Ao que parece,‭ ‬esse historiador almeja velar.‭ ‬Em última instância,‭ ‬é um homem insone.‭ ‬O leitor que virou livro de Stevens,‭ ‬na casa calma,‭ ‬na quieta noite de verão,‭ ‬que era uma perfeição pensada‭? [para ler este poema, clique aqui].

De novo,‭ ‬o problema é de excesso e de superfície e de meio.‭ ‬O excesso de superfície leva ao excesso de meio.‭ ‬É possível que à experiência direta se sobreponha uma mediatizada.‭ ‬Que em vez de fruirmos,‭ ‬de pormos nossa sensibilidade, nosso corpo, no encalço de perceber, digamos, diretamente um espaço prefiramos interpôr um meio entre nós e esse espaço.‭ [‬o risco que se pode perceber aqui é que se interponha esse meio excessivamente entre nós e nós‭]‬.

Esse meio pode,‭ ‬digamos,‭ ‬ser uma câmera,‭ ‬por exemplo.‭ ‬Ou um notebook.‭ ‬Ou um i-phone.‭ ‬E quem sabe,‭ ‬como sugere Agamben,‭ ‬não é que não existam mais experiências,‭ ‬como as concebe e nos ensina Benjamin.‭ ‬Mas que elas se dão de outra forma.‭ ‬Elas se dão fora do homem,‭ "‬e,‭ ‬curiosamente,‭ ‬o homem olha para elas com alívio.‭ ‬Uma visita a um museu ou a um lugar de peregrinação turística é,‭ ‬desse ponto de vista,‭ ‬particularmente instrutiva.‭ ‬Posta diante das maiores maravilhas da terra‭ (‬digamos,‭ ‬o Patio de los Leones na Alhambra‭)‬,‭ ‬a esmagadora maioria da humanidade recusa-se hoje a experimentá-las:‭ ‬prefere que seja a máquina fotográfica a ter a experiência delas.‭ ‬Não se trata aqui,‭ ‬naturalmente,‭ ‬de deplorar esta realidade mas de constatá-la.‭ ‬Pois talvez se esconda no fundo desta recusa aparentemente disparatada,‭ ‬um grão de sabedoria no qual podemos adivinhar,‭ ‬em hibernação,‭ ‬o germe de uma experiência futura‭"‬.

Esta não renúncia à experiência‭ ‬-‭ ‬naturalmente entrevista de uma outra forma,‭ ‬de um outro ângulo por Agamben‭ ‬-‭ ‬não deixa de ser,‭ neste ponto, o de indicar,‭ ‬o de apontar para uma nova estruturação da experiência,‭ ‬um dos melhores momentos de seu pensar.‭ ‬Porque ele,‭ ‬de certa forma,‭ ‬também indica a inquietude do insone.‭ ‬Daquele que,‭ ‬em devaneio,‭ ‬trata de sondar,‭ ‬busca pressentir as novas formas dessa experiência a qual não renunciamos‭ ‬---‭ ‬mas que se encontra em germe.‭ ‬Mediatizada,‭ ‬talvez.‭ ‬E, ainda assim, muito mais pressentível pelo solitário que às três da madrugada,‭ ‬em silêncio,‭ ‬sonha acordado com a possibilidade de mundo repovoado pela força dessa nova experiência.

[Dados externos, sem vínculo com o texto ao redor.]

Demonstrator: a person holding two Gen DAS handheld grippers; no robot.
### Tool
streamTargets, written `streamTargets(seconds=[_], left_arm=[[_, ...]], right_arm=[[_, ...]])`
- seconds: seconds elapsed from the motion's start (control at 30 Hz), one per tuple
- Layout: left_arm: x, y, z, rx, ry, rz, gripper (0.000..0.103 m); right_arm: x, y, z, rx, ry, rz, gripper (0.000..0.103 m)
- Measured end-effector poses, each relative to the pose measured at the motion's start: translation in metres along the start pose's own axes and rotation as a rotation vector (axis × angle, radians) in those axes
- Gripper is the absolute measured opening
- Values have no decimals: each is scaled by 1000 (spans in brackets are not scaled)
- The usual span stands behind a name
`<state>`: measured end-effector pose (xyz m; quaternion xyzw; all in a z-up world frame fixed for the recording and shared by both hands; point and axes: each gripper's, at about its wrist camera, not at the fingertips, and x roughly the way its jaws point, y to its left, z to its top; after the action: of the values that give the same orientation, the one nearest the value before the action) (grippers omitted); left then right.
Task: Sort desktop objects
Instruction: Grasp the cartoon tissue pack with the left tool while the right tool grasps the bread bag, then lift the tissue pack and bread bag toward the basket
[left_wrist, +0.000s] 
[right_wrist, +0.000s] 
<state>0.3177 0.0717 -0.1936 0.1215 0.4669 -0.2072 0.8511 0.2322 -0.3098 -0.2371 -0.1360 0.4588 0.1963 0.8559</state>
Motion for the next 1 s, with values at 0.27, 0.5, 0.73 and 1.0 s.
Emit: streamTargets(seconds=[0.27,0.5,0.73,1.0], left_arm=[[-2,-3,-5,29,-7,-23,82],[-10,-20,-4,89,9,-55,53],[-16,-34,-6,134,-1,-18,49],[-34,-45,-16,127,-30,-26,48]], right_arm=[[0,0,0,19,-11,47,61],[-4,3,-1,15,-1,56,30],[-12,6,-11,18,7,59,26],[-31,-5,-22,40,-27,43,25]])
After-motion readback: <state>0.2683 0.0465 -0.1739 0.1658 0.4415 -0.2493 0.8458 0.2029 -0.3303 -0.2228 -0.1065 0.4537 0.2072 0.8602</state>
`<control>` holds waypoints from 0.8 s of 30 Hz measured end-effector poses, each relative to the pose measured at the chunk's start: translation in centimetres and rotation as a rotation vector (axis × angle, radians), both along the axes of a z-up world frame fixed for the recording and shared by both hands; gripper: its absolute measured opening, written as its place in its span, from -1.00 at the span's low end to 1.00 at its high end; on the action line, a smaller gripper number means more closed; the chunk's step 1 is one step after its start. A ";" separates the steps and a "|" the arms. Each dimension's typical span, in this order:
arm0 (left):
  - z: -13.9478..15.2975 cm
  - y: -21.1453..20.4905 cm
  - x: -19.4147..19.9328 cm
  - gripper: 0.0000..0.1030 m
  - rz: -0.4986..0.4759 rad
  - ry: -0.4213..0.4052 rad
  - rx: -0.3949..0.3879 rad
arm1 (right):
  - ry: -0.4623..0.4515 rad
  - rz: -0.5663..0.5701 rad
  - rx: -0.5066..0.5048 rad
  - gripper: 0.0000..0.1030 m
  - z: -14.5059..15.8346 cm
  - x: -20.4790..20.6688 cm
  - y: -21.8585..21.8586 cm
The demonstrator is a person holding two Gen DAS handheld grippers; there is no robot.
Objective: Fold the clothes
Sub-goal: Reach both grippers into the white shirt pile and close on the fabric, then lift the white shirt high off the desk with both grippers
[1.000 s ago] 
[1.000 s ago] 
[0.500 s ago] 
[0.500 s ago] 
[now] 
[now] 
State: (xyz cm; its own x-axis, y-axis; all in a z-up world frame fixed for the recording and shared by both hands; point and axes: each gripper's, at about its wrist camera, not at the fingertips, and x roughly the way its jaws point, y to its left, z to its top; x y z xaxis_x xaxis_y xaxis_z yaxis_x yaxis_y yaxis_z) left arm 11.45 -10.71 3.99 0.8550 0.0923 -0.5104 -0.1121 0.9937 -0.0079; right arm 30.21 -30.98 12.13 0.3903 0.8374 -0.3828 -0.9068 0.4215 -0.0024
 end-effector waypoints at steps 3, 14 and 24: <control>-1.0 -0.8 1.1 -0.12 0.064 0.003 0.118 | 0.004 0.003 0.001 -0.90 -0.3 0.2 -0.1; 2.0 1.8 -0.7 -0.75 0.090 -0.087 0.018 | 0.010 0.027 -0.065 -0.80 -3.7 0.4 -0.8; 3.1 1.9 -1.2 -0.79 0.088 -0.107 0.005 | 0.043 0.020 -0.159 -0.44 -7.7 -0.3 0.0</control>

Pensar como Bloch [um Bloch contextualizado por Lévinas],‭ ‬que inverte os termos da equação de Heidegger:‭ "‬pensar a morte a partir do tempo‭; ‬e não o tempo a partir da morte‭"‬.

Esta é a ética do insone.‭ ‬Se é que ele tem uma.




‭* * *

3 comentários:

  1. oi ruy

    "INSÔNIA"(Virgilio Piñera)
    O homem deita-se cedo. Não pode conciliar o sono. Dá voltas, como é de se supor, na cama. Enreda-se entre os lençóis. Acende um cigarro. Lê um pouco. Torna a apagar a luz. Mas não pode dormir. Às três da madrugada levanta-se. Acorda o amigo do lado e confia-lhe que não pode dormir. Pede conselho. O amigo Ihe aconselha a dar um pequeno passeio a fim de cansar-se um pouco. Que em seguida tome uma xícara de chá de cidreira e que apague a luz. Faz tudo isto, mas não consegue dormir. Torna a levantar-se. Desta vez recorre ao médico. Como sempre sucede, o médico fala muito, mas o homem não dorme. Às seis da manhã carrega um revólver e estoura os miolos. O homem está morto, mas não pôde dormir. A insônia é uma coisa muito persistente.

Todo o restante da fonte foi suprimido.